--- Collected data ---
-- Opening Marker --
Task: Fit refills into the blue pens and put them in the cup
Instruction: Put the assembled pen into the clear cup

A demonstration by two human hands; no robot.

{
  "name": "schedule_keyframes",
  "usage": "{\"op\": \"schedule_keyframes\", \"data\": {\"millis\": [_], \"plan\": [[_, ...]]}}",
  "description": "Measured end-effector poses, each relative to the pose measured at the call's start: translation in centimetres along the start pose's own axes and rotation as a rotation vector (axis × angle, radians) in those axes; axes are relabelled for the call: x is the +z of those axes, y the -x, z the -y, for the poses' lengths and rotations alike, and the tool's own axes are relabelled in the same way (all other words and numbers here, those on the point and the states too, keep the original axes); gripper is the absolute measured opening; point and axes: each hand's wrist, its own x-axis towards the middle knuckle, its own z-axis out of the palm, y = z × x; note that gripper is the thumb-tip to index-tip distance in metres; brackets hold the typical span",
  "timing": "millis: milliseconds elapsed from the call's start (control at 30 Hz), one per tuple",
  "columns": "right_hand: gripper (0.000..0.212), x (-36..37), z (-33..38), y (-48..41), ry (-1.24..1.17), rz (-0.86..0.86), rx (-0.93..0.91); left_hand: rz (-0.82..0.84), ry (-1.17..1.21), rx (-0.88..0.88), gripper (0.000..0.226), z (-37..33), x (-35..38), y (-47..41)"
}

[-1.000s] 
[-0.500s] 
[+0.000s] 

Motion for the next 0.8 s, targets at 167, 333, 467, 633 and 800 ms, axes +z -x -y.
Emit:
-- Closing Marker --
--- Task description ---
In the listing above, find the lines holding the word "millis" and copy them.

--- Written reply ---
  "usage": "{\"op\": \"schedule_keyframes\", \"data\": {\"millis\": [_], \"plan\": [[_, ...]]}}",
  "timing": "millis: milliseconds elapsed from the call's start (control at 30 Hz), one per tuple",

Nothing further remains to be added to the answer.